I have a module function like so
ELEMENTAL FUNCTION Cloud_Add( cld1, cld2 ) RESULT( cldsum )
TYPE(Cloud_type), INTENT(IN) :: cld1, cld2
TYPE(Cloud_type) :: cldsum
....
END FUNCTION Cloud_Add
that is overloaded with OPERATOR(+),
INTERFACE OPERATOR(+)
MODULE PROCEDURE Cloud_Add
END INTERFACE OPERATOR(+)
The "cloud" structure itself is part of the "atmosphere" structure,
TYPE :: Atmosphere_type
....
TYPE(Cloud_type), ALLOCATABLE :: Cloud(:)
....
END TYPE Atmosphere_type
for which I also have an "add" function, which includes a call to the Cloud_Add() function
via the + operator:
ELEMENTAL FUNCTION Atmosphere_Add( atm1, atm2 ) RESULT( atmsum )
TYPE(Atmosphere_type), INTENT(IN) :: atm1, atm2
TYPE(Atmosphere_type) :: atmsum
....
atmsum = atm1
....
IF ( atm1%n_Clouds > 0 ) THEN
nc = atm1%n_Clouds
atmsum%Cloud(1:nc) = atmsum%Cloud(1:nc) + atm2%Cloud(1:nc)
END IF
....
END FUNCTION Atmosphere_Add
When invoked, the line
atmsum%Cloud(1:nc) = atmsum%Cloud(1:nc) + atm2%Cloud(1:nc)
causes a segfault. When I change it to the more usual
atmsum%Cloud = atmsum%Cloud + atm2%Cloud
everything is fine.
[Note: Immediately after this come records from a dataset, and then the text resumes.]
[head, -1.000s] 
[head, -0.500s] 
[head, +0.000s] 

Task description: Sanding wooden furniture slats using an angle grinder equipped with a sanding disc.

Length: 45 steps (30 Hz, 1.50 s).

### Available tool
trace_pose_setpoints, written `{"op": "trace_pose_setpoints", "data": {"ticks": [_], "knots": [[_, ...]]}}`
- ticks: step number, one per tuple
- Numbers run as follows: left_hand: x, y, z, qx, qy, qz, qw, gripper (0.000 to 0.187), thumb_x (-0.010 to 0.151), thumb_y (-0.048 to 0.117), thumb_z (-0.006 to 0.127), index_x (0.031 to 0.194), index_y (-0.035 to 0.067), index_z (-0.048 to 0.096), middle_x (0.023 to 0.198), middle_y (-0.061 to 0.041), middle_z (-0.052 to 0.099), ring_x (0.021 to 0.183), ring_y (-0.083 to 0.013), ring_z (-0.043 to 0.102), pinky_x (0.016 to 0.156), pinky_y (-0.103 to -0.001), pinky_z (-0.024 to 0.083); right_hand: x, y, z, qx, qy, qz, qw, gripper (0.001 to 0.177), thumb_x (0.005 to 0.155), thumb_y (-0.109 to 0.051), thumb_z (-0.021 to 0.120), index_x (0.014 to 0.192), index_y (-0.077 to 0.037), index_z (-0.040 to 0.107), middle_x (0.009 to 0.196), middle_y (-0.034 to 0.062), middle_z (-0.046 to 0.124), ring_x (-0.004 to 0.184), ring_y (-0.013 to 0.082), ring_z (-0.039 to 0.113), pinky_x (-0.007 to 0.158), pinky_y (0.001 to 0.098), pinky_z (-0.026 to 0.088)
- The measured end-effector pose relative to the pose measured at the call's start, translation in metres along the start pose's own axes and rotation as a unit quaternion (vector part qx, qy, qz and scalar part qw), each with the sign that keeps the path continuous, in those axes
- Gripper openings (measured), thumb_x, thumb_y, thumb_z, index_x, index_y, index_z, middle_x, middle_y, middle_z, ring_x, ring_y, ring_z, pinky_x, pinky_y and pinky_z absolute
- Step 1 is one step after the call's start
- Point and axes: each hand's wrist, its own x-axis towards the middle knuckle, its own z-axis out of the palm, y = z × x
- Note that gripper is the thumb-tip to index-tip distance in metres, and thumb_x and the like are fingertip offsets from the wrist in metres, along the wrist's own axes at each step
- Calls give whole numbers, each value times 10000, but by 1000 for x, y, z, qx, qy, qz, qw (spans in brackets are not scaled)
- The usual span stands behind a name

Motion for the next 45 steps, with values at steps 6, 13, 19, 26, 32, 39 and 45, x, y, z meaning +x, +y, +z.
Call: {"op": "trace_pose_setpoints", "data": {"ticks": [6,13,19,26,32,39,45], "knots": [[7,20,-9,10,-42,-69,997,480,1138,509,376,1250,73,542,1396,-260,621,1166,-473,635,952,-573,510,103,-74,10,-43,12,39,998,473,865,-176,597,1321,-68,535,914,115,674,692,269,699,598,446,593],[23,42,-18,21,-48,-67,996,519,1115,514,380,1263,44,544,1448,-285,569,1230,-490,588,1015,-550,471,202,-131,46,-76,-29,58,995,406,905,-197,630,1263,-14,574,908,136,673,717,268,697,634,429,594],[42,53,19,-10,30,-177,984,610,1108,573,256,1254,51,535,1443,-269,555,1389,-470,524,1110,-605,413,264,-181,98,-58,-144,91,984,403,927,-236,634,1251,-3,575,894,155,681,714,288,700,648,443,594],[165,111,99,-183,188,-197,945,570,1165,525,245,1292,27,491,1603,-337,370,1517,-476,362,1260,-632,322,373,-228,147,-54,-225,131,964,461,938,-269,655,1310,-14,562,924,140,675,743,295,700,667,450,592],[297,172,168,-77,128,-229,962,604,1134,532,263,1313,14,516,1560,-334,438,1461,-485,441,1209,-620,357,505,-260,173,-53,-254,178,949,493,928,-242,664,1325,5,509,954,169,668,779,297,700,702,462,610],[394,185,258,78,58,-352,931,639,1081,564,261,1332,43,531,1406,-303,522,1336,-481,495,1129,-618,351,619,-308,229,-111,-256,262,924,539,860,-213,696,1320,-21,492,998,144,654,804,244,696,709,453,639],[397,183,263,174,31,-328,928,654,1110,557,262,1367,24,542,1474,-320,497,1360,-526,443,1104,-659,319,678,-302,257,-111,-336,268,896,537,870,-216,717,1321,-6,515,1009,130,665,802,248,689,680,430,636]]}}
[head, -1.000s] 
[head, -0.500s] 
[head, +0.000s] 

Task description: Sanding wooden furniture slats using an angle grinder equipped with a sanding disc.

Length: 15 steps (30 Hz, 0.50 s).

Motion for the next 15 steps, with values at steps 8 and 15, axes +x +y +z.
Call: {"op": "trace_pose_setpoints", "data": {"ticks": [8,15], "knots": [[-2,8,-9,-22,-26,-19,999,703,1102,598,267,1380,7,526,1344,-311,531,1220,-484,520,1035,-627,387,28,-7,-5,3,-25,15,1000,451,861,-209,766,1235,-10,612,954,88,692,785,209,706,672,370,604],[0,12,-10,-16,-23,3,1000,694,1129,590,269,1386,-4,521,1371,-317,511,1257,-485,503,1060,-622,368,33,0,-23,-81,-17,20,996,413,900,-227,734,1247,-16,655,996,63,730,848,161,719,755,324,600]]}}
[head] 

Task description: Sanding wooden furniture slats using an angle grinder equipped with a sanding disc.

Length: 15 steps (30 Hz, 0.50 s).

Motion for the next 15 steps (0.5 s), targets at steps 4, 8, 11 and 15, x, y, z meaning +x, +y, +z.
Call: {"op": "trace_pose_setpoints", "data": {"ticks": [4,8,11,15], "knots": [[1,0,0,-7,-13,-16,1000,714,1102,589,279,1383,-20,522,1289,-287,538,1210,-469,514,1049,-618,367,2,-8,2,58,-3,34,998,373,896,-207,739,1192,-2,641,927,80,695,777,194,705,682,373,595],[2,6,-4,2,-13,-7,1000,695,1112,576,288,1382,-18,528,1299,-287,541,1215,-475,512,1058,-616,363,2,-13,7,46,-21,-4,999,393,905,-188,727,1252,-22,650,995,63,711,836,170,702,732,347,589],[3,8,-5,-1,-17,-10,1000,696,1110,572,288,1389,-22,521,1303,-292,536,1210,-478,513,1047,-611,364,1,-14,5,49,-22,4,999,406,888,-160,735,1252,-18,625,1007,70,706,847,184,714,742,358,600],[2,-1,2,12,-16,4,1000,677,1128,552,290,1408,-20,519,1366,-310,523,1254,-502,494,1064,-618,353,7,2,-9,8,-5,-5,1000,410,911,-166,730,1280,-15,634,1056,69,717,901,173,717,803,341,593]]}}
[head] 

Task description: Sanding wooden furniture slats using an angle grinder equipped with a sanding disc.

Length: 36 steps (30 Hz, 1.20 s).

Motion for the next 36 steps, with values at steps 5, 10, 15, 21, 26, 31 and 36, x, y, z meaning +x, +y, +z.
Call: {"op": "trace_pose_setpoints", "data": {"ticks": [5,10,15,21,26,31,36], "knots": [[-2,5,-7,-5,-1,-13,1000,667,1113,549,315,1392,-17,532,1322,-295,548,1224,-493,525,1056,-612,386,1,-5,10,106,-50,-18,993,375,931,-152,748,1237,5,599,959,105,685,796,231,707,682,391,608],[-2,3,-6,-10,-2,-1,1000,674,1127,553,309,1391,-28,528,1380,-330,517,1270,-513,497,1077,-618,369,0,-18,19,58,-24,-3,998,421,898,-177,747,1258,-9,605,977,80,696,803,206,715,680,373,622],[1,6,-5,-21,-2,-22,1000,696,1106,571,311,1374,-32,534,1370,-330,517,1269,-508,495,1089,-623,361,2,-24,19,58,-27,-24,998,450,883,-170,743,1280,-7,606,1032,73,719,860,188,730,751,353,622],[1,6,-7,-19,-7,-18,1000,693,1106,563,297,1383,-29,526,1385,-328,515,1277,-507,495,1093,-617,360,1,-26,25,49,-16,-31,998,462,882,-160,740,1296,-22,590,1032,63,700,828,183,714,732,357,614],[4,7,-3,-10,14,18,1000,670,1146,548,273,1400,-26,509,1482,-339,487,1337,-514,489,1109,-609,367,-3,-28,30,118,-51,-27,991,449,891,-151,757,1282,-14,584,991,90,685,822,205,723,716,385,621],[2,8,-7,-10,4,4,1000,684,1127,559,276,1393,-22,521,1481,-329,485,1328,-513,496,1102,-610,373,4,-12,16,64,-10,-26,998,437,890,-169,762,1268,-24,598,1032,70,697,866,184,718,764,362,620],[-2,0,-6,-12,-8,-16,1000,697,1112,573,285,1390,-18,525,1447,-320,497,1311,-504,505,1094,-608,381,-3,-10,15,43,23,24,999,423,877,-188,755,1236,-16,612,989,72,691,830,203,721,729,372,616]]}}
No segfault and results are correct.
Obviously my use of array slices when the function result is also one of the arguments is
causing a problem. Regular clf readers will know that treating an array slice like an
array will one day BYITA - today appears to be my turn.
First off, is the array-slice version legal? If it is, can anyone put forward a possible
explanation as to what the mechanism of that error might be. E.g. something is being
copied and the order one of the operations is important and/or...? I just want to provide
some sort of cogent explanation of the problem to others so they don't do what I did.
Any insights appreciated.
cheers,
paulv
> IF ( atm1%n_Clouds > 0 ) THEN
> nc = atm1%n_Clouds
> atmsum%Cloud(1:nc) = atmsum%Cloud(1:nc) + atm2%Cloud(1:nc)
> END IF
(snip)
> When invoked, the line
> atmsum%Cloud(1:nc) = atmsum%Cloud(1:nc) + atm2%Cloud(1:nc)
> causes a segfault. When I change it to the more usual
> atmsum%Cloud = atmsum%Cloud + atm2%Cloud
> everything is fine. No segfault and results are correct.
What is the value of nc at that point? If it is nowhere near
the value it should have, then segfault is likely. If it is,
then I would wonder about compiler bugs.
I notice that nc comes from atm1, but atm2 is used in the sum.
I would print nc as a debugging aid until the problem was fixed.
-- glen
Well, I can't print it out since the function is elemental, but your point is well taken -
the array slice may be a red herring.
I will check the values in a debugger.
BTW, the problem only appears to occur on an IBM system using xlf95. On a linux system
(RHE 5.0, gfortran 4.4) everything looks to be o.k.
Thanks,
paulv
> BTW, the problem only appears to occur on an IBM system using xlf95. On a linux system
> (RHE 5.0, gfortran 4.4) everything looks to be o.k.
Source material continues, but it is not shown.